Your meta description is meant to give search engines and readers information about your blog post’s content. Meaning, you must use your long-tail term so Google and your audience are clear on your post’s content.
Once you’ve maxed those out, you’re not able to cover any more search real estate, so to speak. …but there’s also the fact that content is one of the easiest ways for your store to rank for more keywords and build more backlinks.
Whenever you create content, your primary focus should be on what matters to your audience, not how many times you can include a keyword or instagram marketing keyword phrase in that content. Focus on being helpful and answering whatever question your customer might’ve asked to arrive on your post.
Topic tags can help organize your blog content, but if you overuse them, they can actually be harmful. If you have too many similar tags, you may get penalized by search engines for having duplicate content. Blog posts shouldn’t only contain text — they should also include images that help explain and support your content. Meaning, to ensure your images benefit your blog’s SEO, you’ll need to ensure you include image alt text.

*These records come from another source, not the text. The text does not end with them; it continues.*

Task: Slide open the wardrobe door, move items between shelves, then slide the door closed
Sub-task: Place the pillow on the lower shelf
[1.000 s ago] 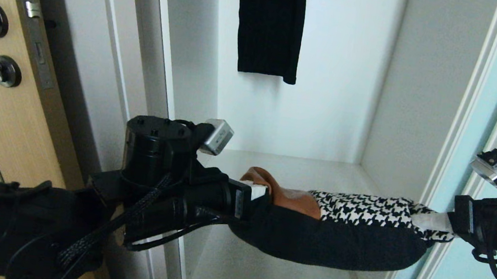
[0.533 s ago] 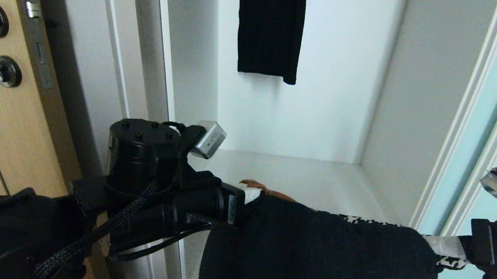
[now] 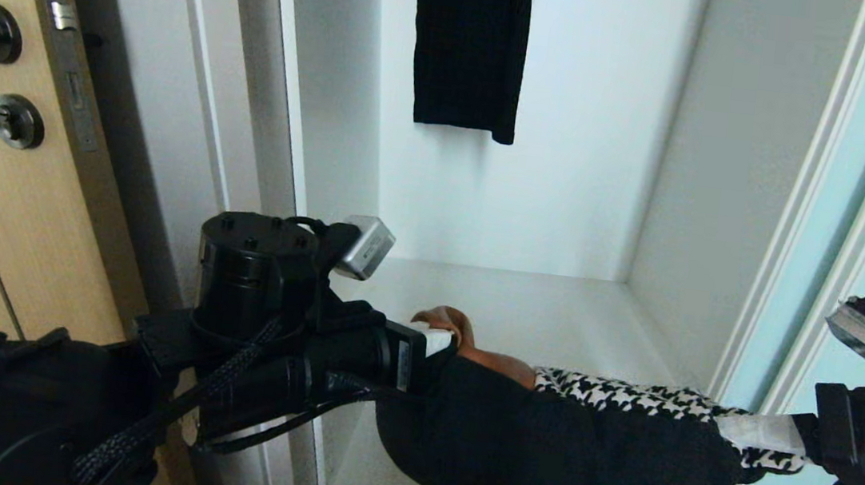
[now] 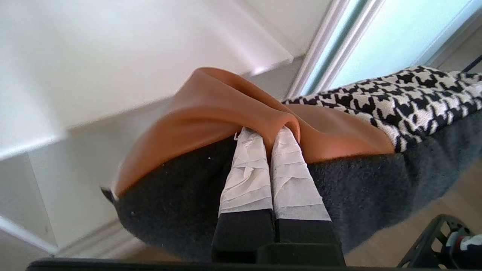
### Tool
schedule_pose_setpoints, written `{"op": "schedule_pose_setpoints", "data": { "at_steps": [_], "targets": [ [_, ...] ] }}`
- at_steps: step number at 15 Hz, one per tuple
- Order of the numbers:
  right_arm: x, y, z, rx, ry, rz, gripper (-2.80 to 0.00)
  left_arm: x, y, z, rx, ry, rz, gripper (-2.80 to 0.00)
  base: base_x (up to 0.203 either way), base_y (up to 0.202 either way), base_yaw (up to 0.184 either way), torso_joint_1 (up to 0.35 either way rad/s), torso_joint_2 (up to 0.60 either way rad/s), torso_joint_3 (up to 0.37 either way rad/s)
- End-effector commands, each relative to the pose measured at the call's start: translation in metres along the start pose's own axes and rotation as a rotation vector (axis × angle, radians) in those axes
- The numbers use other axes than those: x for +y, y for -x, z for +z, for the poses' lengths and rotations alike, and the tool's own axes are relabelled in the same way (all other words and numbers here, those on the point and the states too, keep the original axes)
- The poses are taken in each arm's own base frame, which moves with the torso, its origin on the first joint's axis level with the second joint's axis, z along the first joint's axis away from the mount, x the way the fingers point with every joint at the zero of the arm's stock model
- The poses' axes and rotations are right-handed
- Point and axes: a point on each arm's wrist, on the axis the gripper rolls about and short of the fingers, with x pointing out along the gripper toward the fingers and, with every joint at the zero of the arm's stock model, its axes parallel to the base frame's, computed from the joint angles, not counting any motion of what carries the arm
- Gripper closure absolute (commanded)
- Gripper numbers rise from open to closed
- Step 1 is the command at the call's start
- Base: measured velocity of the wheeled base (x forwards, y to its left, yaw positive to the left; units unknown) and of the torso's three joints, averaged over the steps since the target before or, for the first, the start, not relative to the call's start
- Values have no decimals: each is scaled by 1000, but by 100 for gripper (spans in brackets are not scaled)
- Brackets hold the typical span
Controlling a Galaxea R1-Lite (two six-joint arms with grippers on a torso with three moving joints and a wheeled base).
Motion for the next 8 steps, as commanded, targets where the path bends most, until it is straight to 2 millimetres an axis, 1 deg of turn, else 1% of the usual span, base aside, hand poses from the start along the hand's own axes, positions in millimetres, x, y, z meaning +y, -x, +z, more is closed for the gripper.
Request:
{"op": "schedule_pose_setpoints", "data": {
  "at_steps": [1, 8],
  "targets": [
    [2, 2, 1, -7, 2, 8, 0, 0, -2, -1, 1, 2, -2, 0, -183, 0, -1, 13, 1, 1],
    [3, 3, 0, -4, 5, 31, 0, 1, -2, -2, 7, 3, 2, 0, -195, 0, -2, 0, 1, 1]
  ]
}}
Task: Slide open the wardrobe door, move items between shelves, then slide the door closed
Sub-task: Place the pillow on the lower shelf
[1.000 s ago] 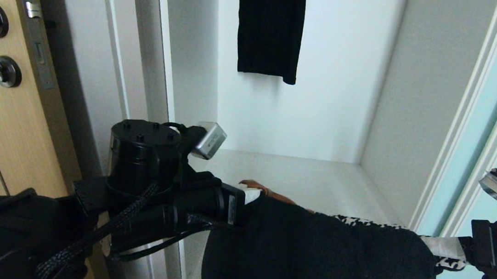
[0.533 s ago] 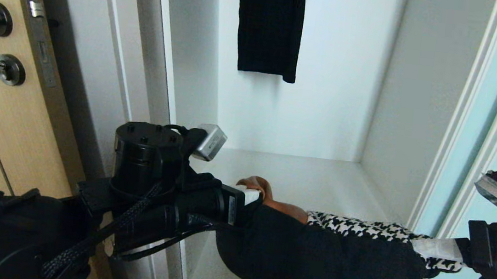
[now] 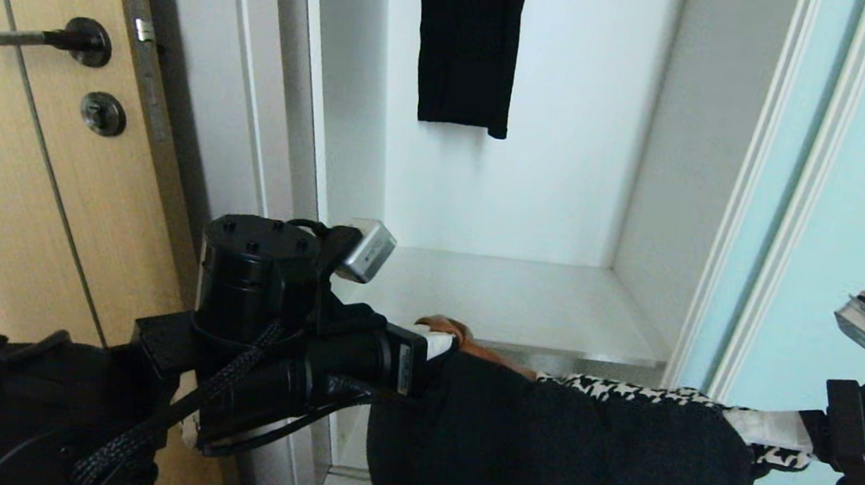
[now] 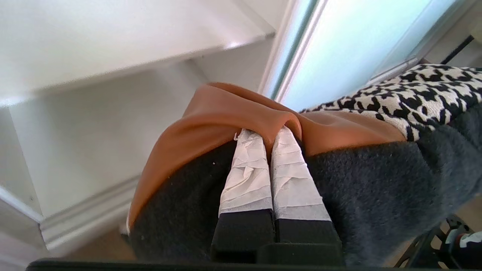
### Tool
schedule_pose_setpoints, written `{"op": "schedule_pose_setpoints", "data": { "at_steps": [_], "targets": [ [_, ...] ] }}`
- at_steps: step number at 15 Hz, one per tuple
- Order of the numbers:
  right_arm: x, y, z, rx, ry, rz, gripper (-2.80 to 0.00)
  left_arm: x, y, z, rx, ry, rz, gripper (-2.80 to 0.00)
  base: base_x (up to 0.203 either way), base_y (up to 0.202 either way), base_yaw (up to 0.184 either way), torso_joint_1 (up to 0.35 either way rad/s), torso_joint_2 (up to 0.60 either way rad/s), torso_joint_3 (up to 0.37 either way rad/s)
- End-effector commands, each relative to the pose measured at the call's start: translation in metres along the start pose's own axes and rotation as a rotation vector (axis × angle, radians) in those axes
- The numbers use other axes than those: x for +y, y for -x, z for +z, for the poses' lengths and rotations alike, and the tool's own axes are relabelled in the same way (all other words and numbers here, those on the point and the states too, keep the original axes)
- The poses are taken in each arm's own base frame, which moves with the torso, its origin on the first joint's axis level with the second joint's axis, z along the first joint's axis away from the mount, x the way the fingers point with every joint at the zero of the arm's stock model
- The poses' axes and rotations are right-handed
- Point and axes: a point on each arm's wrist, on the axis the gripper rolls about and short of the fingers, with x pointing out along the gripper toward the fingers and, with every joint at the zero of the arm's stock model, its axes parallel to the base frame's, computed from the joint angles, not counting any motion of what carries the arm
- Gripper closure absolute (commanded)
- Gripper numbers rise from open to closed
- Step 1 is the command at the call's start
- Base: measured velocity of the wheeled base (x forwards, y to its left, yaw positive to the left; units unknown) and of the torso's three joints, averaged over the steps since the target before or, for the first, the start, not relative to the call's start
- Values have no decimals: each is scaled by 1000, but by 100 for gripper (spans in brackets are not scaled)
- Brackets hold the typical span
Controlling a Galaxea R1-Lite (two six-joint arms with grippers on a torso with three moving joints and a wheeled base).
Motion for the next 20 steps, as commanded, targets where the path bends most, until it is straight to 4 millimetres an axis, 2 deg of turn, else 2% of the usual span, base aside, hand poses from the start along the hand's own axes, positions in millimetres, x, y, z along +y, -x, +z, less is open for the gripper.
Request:
{"op": "schedule_pose_setpoints", "data": {
  "at_steps": [1, 8, 20],
  "targets": [
    [0, 0, 0, 4, -3, 2, 0, 1, -2, -1, 3, 3, 1, 0, -200, 0, 1, 6, 2, -1],
    [-2, -3, 1, 11, -9, 1, 0, 2, -6, -5, 15, 4, 9, 0, -182, 0, 0, 1, 2, 1],
    [-1, -3, 1, 20, -8, 27, 0, 5, -11, -9, 26, 26, 37, 0, 0, 0, 0, 0, 0, 0]
  ]
}}
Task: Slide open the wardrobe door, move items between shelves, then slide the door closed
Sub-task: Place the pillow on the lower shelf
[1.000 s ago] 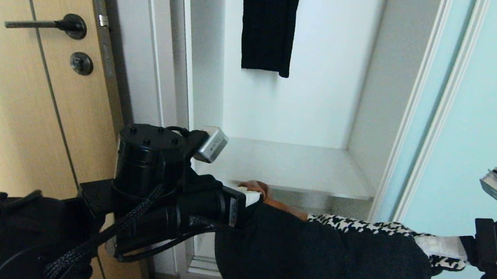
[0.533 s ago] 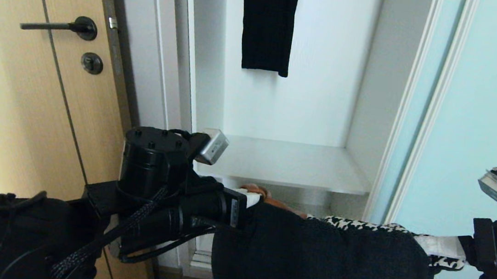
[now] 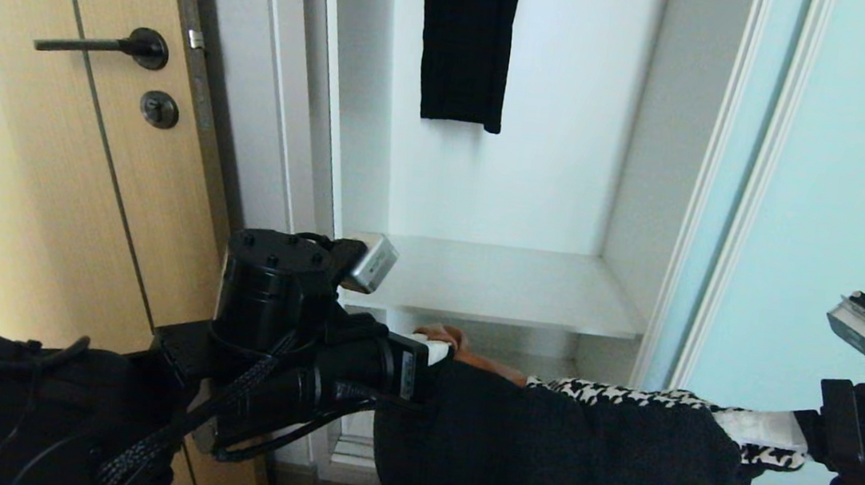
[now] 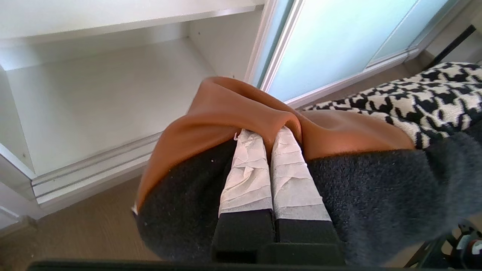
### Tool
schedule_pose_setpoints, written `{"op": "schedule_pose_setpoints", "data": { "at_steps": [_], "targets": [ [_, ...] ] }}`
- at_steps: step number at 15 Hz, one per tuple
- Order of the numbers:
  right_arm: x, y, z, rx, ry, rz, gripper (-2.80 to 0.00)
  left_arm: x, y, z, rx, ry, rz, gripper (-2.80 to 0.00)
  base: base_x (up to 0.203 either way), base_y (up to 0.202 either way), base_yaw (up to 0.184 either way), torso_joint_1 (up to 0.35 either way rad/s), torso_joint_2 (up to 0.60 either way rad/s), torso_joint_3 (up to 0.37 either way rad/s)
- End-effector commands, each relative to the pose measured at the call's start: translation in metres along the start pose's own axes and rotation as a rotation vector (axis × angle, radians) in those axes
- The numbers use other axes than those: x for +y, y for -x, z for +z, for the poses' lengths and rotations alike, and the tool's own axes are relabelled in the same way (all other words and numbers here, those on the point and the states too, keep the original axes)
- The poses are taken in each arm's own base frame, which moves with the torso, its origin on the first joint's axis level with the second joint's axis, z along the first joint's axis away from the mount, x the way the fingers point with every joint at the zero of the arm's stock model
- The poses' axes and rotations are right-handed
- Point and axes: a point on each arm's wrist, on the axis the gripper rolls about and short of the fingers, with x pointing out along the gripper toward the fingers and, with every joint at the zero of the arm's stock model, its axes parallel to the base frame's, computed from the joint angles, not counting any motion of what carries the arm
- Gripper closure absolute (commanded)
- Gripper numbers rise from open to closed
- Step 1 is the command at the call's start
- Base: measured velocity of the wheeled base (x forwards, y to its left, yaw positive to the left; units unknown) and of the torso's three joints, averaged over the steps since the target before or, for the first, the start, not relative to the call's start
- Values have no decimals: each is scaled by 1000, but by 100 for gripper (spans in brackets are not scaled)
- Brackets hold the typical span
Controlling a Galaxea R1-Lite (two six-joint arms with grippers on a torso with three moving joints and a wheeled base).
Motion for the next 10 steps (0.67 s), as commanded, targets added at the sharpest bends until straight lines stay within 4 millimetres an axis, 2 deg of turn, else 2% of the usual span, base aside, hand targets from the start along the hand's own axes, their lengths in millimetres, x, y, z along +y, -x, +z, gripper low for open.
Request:
{"op": "schedule_pose_setpoints", "data": {
  "at_steps": [1, 10],
  "targets": [
    [-1, -2, -1, 12, -7, 7, 0, 0, -4, 1, -12, 4, -4, 0, 0, 0, 0, 0, 0, 0],
    [-8, -11, 2, 30, -23, 4, 0, 3, -8, -5, 7, 21, 12, 0, 0, 0, 0, 2, 2, -168]
  ]
}}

Do that, and you’ll usually find you naturally optimize for important keywords, anyway. Website visitors searching long-tail keywords are more likely to read the whole post and then seek more information from you. In other words, they’ll help you generate right type of traffic — visitors who convert. Confusion is a common issue facing digital content marketers — and we want to help. In this post, we’ll cover how to optimize your blog posts for the keywords you care about, along with a few other optimization tactics you should keep in mind. Blogging helps boost SEO quality by positioning your website as a relevant answer to your customers’ questions. Blog posts that specifically use a variety of on-page SEO tactics can give you more opportunities to rank in search engines and get customers to visit your site.
Enhancing your site’s on-page SEO and creating or updating content to be the best result for its target keywords, being sure to link back to your most important product pages. While the latter may not give you a ton of page authority due to the sheer number of links on the page, they are much easier to get and give you some boost in your rankings. Think about it – your product and category pages can only rank for so many keywords.
You can also learn how to use Google Search Console by reading this blog post written by my colleague Matthew Barby, and by checking out Google’s official support page. If you’re worried that your current blog posts have too many similar tags, take some time to clean them up. Choose about 15–25 topic tags that you think are important to your blog and that aren’t too similar to one another. That way, you won’t have to worry about duplicate content.
Any local links are a great way to build overall domain authority and help local rankings. There’s a technical side as well, which includes things like site speed, user experience, mobile-friendliness and working links. Putting your primary keyword in the URL is simple and improves search rankings. Proper navigation and internal linking ensures those pages get the most authority from your home page, and thus have a better chance of ranking highly in search. This nifty tool shows you all the keywords your competitors are ranking for but you aren’t. Type three competitors in the top three fields and your site in the bottom.